Description
Like many other works of climate fiction, such as The Sea and Summer and Here, Kim Stanley Robinson’s New York 2140 pictures a city of the future that has transformed as a result of the rising sea levels caused by a number of dramatic events due to human activity. As a larger genre, climate fiction can offer us a way to picture ourselves in a state of crisis still forthcoming and to help us better prepare for a future where drastic climate events are the new norm if not avert that future all together.
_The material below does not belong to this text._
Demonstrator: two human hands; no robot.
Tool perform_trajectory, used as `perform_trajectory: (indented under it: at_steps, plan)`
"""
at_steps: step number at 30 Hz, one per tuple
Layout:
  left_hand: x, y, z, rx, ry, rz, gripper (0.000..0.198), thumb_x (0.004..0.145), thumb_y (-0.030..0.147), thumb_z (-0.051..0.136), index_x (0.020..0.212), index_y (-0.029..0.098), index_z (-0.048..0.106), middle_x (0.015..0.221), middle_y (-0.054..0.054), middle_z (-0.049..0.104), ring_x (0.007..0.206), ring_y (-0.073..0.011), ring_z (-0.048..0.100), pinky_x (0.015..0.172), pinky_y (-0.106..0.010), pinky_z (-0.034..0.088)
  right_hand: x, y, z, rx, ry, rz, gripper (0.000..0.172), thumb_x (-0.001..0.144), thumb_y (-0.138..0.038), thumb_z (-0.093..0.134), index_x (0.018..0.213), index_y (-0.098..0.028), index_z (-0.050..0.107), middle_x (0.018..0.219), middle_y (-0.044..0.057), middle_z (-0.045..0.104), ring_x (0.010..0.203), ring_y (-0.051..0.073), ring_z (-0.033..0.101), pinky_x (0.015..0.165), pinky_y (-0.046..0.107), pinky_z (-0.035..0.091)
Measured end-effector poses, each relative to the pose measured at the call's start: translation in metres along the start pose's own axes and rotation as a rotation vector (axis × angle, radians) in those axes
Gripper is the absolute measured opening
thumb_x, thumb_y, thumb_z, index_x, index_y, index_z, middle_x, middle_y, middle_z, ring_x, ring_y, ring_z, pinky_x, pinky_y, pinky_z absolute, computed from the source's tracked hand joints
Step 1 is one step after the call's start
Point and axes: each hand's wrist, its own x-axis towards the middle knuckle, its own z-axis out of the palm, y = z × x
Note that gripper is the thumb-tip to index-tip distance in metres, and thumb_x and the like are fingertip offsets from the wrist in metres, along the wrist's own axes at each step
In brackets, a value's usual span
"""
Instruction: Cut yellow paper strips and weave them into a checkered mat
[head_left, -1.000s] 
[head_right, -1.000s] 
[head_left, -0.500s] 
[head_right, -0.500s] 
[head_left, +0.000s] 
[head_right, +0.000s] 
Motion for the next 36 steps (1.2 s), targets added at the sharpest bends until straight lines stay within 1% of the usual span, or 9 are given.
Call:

Unlike other novels that focus on the anxieties felt over these changes, Robinson focuses on the logic that allows contemporary societies to refuse to confront climate change. The novel challenges the economic ideology that has brought us to our current state of climate denial—the novel is a critique of capital as much as it is a call to action to implement change in our struggle to save our planet.
Details
Title
- Tell Me A Story I Can Believe: A Novel Approach to the Climate Crisis
Contributors
- Miller, Jennie Jean (Author)
- Hanlon, Chris (Thesis director)
- Ramsey, Ramsey (Committee member)
- School of Social and Behavioral Sciences (Contributor, Contributor)
- School of Humanities, Arts, and Cultural Studies (Contributor)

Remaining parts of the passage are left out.